• _Your instructions_
Print the lines that start the entries and continue through the one holding "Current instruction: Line", please, exactly and with the pictures omitted.

◆ ◆ ◆ ◆ ◆ ◆ ◆

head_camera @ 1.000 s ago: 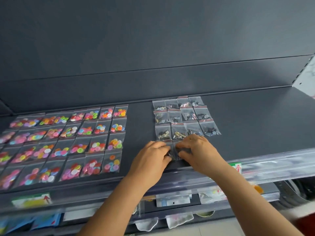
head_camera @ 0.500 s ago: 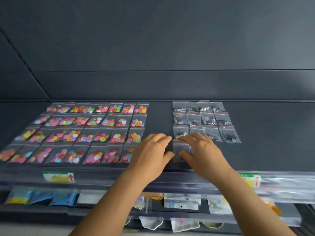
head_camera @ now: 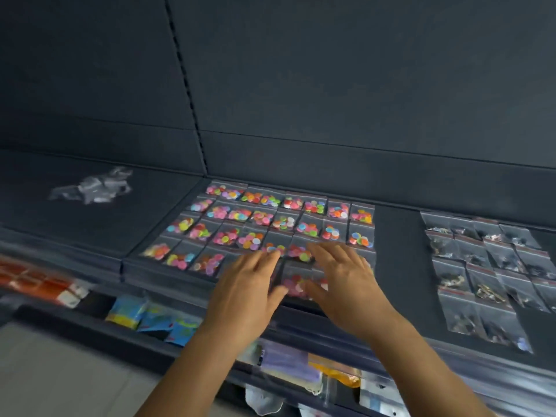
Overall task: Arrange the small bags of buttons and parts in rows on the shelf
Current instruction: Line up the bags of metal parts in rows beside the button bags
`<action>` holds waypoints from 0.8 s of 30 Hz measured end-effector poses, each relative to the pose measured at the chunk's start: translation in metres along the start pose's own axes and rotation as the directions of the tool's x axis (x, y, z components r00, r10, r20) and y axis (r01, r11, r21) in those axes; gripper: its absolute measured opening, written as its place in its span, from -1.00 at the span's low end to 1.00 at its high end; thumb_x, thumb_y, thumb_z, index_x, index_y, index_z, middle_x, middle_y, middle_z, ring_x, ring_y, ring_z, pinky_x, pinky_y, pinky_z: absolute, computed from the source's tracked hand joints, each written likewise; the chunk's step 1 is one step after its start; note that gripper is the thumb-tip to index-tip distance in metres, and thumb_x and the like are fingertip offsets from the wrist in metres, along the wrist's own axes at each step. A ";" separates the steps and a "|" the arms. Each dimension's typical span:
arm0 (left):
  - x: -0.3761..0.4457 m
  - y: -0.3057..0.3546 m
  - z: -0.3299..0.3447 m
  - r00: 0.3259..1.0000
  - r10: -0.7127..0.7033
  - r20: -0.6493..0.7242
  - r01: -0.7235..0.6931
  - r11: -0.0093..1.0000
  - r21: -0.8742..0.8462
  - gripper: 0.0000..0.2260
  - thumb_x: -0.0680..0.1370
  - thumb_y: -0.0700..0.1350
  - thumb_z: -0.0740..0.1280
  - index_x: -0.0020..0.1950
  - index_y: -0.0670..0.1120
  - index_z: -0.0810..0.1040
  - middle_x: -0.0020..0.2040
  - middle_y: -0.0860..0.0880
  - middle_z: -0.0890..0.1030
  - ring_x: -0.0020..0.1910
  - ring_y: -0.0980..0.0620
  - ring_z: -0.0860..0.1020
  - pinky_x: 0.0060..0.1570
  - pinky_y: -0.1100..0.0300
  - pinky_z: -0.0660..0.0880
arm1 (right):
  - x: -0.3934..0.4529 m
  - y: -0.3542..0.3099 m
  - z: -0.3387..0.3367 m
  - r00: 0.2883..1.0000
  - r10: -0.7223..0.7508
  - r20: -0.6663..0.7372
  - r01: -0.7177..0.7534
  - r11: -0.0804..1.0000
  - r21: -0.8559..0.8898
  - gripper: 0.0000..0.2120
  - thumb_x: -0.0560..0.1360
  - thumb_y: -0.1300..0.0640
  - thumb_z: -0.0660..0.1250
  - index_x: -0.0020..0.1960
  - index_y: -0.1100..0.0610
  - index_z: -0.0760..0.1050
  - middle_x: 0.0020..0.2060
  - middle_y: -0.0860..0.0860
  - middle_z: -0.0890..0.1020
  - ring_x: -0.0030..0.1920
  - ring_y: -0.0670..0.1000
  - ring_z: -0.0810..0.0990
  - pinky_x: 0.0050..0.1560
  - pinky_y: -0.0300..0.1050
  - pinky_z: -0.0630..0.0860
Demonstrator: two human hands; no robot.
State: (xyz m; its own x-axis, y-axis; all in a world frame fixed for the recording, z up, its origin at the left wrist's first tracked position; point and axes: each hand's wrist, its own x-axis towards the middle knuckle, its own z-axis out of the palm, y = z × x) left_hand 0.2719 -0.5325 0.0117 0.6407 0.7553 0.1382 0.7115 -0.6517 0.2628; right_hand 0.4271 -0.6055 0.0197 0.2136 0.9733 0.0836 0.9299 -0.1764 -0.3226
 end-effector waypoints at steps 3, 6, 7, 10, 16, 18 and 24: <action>-0.011 -0.053 -0.017 0.998 -0.052 -0.019 0.052 0.999 0.011 -0.44 0.60 0.14 0.13 0.55 0.07 0.00 0.51 0.10 0.16 0.47 0.06 0.13 0.42 0.19 0.10 | 0.026 -0.049 0.022 0.999 -0.036 0.018 0.036 0.999 0.007 -0.42 0.56 -0.15 0.15 0.51 -0.06 0.06 0.47 -0.09 0.21 0.48 0.00 0.12 0.47 -0.02 0.07; -0.022 -0.107 -0.032 0.995 -0.099 -0.033 0.100 0.995 0.025 -0.44 0.60 0.15 0.13 0.55 0.06 0.02 0.51 0.09 0.16 0.48 0.07 0.11 0.43 0.18 0.11 | 0.050 -0.098 0.044 0.996 -0.079 0.042 0.078 0.997 0.019 -0.42 0.57 -0.12 0.15 0.52 -0.05 0.05 0.49 -0.07 0.19 0.49 0.02 0.09 0.47 -0.02 0.03; -0.027 -0.124 -0.036 0.993 -0.111 -0.038 0.112 0.993 0.026 -0.44 0.60 0.14 0.13 0.54 0.06 0.03 0.52 0.09 0.15 0.49 0.07 0.10 0.43 0.19 0.10 | 0.058 -0.114 0.051 0.994 -0.094 0.052 0.093 0.995 0.024 -0.41 0.56 -0.12 0.16 0.52 -0.04 0.05 0.49 -0.06 0.18 0.49 0.02 0.07 0.47 -0.02 0.03; -0.040 -0.173 -0.051 0.988 -0.142 -0.057 0.143 0.989 0.024 -0.45 0.60 0.13 0.14 0.54 0.07 0.04 0.51 0.10 0.17 0.47 0.10 0.13 0.41 0.23 0.11 | 0.077 -0.161 0.071 0.987 -0.141 0.076 0.139 0.990 0.033 -0.40 0.55 -0.12 0.18 0.52 -0.03 0.06 0.49 -0.07 0.17 0.49 0.01 0.06 0.48 -0.03 0.01; -0.055 -0.247 -0.075 0.970 -0.224 -0.093 0.227 0.973 0.032 -0.46 0.61 0.11 0.15 0.54 0.03 0.06 0.51 0.04 0.18 0.48 0.06 0.13 0.43 0.20 0.09 | 0.113 -0.237 0.100 0.966 -0.236 0.110 0.233 0.972 0.038 -0.41 0.56 -0.12 0.18 0.51 -0.02 0.08 0.47 -0.06 0.19 0.48 0.00 0.09 0.48 -0.06 0.02; -0.057 -0.268 -0.078 0.964 -0.247 -0.100 0.251 0.968 0.027 -0.45 0.60 0.10 0.15 0.54 0.02 0.07 0.51 0.04 0.19 0.48 0.06 0.14 0.44 0.19 0.11 | 0.125 -0.256 0.106 0.959 -0.252 0.132 0.248 0.968 0.043 -0.41 0.56 -0.12 0.18 0.51 -0.02 0.07 0.48 -0.06 0.17 0.49 0.00 0.07 0.48 -0.05 0.01; -0.050 -0.317 -0.087 0.944 -0.308 -0.121 0.310 0.951 -0.001 -0.46 0.60 0.09 0.18 0.54 0.01 0.10 0.49 0.04 0.24 0.46 0.05 0.18 0.41 0.19 0.14 | 0.167 -0.295 0.120 0.937 -0.297 0.182 0.296 0.955 0.033 -0.41 0.56 -0.12 0.18 0.52 -0.02 0.08 0.50 -0.06 0.14 0.50 -0.01 0.05 0.48 -0.03 0.00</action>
State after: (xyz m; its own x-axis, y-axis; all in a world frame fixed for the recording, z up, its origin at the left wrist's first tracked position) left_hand -0.0109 -0.3575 0.0043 0.3504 0.9220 0.1650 0.8748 -0.3851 0.2941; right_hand 0.1527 -0.3737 0.0156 -0.1302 0.9915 0.0028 0.9412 0.1245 -0.3140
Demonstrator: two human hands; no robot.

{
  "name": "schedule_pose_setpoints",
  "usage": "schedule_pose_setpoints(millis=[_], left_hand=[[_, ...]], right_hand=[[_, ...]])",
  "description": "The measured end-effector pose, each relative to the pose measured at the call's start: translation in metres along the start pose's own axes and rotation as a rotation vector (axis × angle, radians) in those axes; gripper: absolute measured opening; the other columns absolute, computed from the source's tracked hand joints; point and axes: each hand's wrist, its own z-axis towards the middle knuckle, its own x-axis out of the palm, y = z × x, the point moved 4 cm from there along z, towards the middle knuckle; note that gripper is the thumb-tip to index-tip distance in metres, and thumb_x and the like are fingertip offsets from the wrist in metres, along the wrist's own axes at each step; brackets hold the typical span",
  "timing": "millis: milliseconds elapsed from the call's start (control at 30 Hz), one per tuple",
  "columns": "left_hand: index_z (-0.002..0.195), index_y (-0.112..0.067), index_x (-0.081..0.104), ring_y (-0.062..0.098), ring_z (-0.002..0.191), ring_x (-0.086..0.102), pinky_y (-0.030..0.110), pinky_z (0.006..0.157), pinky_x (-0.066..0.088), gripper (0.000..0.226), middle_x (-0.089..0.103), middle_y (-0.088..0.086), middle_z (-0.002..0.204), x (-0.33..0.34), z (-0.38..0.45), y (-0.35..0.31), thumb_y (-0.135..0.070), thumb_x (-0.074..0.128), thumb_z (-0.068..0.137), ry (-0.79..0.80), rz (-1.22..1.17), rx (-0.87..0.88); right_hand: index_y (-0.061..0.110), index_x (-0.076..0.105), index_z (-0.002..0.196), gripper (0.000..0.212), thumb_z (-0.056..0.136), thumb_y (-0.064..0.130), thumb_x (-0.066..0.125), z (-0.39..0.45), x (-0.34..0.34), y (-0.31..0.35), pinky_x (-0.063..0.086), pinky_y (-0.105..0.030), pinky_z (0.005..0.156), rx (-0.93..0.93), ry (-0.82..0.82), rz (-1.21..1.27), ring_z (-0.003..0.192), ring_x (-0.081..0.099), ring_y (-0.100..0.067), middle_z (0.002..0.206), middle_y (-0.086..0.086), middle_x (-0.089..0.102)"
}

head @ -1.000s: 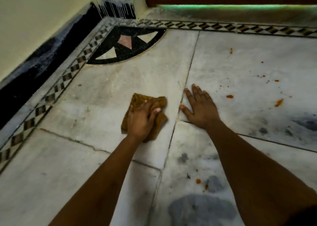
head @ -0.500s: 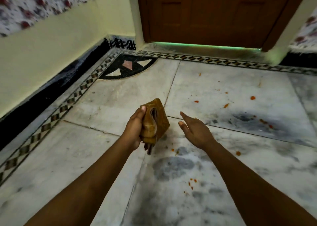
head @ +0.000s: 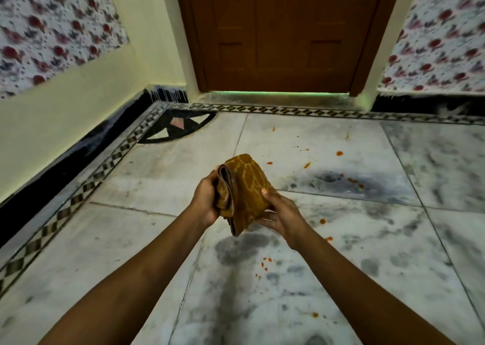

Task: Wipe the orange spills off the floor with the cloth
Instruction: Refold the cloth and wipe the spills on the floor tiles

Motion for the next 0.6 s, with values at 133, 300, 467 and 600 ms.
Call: schedule_pose_setpoints(millis=[133,300,467,600], left_hand=[[0.101,-0.008,0.066,0.026,0.093,0.061,0.037,0.075,0.049,0.033,0.068,0.011,0.097,-0.011,0.007,0.025,-0.028,0.039,0.097,0.021,-0.025,-0.044],[0.103,-0.016,0.064,0.023,0.091,0.059,0.033,0.074,0.049,0.026,0.065,0.006,0.099,-0.014,0.013,0.030,-0.024,0.040,0.097,0.040,0.274,-0.004],[0.148,-0.031,0.020,0.025,0.136,0.032,0.039,0.106,0.031,0.063,0.028,-0.003,0.153,0.010,0.004,0.020,-0.042,0.050,0.093,0.177,0.708,0.147],[0.146,-0.036,0.026,0.015,0.140,0.026,0.032,0.107,0.028,0.062,0.024,-0.007,0.155,0.032,-0.011,0.011,-0.044,0.052,0.091,0.268,0.815,0.345]], right_hand=[[0.011,0.056,0.106,0.020,0.090,0.024,0.060,-0.007,-0.017,-0.003,0.055,-0.020,0.052,-0.037,-0.134,-0.102,0.071,0.064,-0.020,0.085,-0.005,0.065],[0.013,0.057,0.110,0.022,0.092,0.026,0.058,-0.007,-0.031,0.011,0.052,-0.022,0.052,-0.112,-0.238,-0.223,0.066,0.061,-0.017,0.085,-0.004,0.064],[0.016,0.058,0.104,0.017,0.092,0.027,0.058,-0.002,-0.022,0.035,0.048,-0.017,0.052,-0.143,-0.203,-0.165,0.068,0.060,-0.014,0.085,-0.002,0.064],[0.016,0.064,0.097,0.011,0.091,0.024,0.058,0.000,-0.007,0.048,0.049,-0.020,0.066,-0.210,-0.134,-0.106,0.083,0.062,-0.013,0.087,0.000,0.066]])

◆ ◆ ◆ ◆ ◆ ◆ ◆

• _Task solution_
head_camera @ 1.000 s ago: 
head_camera @ 0.500 s ago: 
head_camera @ now: 
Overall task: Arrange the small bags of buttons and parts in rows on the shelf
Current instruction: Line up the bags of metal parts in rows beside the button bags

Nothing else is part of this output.